How long does it take to see progress?
Showering with OCD can be a lifelong process, with ups and downs. But using proven techniques, many experience gradual improvements in shower time over a period of weeks or months. Be patient with yourself.
Should I see a therapist for help?
Yes, consulting an OCD specialist to help implement CBT techniques can greatly improve your progress and ability to manage symptoms. Find a qualified therapist at the International OCD Foundation.
Are OCD medications helpful for showering?
Certain antidepressants like SSRIs can reduce overall anxiety and improve OCD symptoms for some people in conjunction with therapy. Discuss medication options with your mental health provider.
The Bottom Line
The repetitive rituals of OCD can make showering feel impossible, but there are many effective strategies to reduce time spent scrubbing, soothing anxiety, and giving in to compulsions.
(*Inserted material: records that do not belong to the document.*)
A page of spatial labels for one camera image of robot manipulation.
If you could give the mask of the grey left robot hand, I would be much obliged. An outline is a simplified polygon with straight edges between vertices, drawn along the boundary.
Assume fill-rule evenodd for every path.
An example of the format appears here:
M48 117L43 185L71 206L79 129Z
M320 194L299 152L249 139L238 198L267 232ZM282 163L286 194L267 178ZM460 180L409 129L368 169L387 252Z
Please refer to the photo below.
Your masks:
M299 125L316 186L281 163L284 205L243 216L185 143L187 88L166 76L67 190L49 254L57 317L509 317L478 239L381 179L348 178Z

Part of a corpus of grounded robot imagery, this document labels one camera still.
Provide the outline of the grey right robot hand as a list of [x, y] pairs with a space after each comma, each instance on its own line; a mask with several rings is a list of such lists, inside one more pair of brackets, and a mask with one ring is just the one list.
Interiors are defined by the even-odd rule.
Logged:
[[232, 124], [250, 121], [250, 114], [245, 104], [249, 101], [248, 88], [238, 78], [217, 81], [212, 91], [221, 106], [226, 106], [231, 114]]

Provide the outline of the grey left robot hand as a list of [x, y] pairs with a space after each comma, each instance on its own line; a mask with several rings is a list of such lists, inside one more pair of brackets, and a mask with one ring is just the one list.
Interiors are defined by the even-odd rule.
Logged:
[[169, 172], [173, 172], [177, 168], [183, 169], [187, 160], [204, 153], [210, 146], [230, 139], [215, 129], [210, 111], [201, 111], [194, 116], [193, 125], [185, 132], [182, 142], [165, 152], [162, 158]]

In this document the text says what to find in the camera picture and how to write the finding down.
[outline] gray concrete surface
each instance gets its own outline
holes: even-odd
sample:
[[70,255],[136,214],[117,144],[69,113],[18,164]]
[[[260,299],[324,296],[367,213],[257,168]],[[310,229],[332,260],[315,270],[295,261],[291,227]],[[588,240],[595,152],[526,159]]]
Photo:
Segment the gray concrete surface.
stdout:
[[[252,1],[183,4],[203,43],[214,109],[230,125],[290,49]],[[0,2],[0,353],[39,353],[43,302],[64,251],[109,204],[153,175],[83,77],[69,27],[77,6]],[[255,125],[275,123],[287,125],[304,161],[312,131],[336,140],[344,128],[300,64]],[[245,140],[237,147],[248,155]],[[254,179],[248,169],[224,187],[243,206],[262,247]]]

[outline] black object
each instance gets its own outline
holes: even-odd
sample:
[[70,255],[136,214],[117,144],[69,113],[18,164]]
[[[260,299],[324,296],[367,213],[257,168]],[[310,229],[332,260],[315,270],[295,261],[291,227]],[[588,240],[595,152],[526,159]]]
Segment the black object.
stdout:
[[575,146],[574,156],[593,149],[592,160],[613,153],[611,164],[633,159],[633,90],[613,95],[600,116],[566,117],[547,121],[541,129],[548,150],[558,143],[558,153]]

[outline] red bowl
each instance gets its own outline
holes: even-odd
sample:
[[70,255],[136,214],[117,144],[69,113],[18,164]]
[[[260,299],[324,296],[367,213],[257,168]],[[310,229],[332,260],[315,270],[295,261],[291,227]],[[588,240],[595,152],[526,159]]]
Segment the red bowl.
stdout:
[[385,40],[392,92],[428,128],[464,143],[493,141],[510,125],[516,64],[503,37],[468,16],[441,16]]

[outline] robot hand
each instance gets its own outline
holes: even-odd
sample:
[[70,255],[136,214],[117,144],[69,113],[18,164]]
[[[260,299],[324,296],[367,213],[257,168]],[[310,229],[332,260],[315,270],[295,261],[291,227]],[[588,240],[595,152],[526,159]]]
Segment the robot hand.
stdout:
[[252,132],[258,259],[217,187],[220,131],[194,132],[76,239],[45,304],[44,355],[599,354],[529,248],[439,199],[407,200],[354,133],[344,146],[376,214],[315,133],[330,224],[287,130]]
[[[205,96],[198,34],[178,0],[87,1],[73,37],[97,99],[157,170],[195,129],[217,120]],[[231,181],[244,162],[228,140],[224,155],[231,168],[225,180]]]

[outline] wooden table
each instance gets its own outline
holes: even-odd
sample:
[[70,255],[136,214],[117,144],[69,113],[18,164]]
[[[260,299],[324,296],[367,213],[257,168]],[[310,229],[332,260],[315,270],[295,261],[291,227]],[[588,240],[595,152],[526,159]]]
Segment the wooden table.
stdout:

With tools like timed shower goals, CBT techniques, relaxation practices and professional help, you can overcome the obstacles of OCD and reclaim your shower routine. Take it one manageable step at a time.
Overcoming OCD requires courage, commitment and kindness towards yourself. With the right approach and support you can make progress. The Anxiety and Depression Association of America (ADAA) is a great resource for finding therapists and treatment options.
You are not alone in this struggle. By implementing the techniques in this guide, many find they can achieve quicker, less stressful showers. Success is possible with consistent practice. If someone you know is struggling with OCD, gently guide them towards resources and professional support.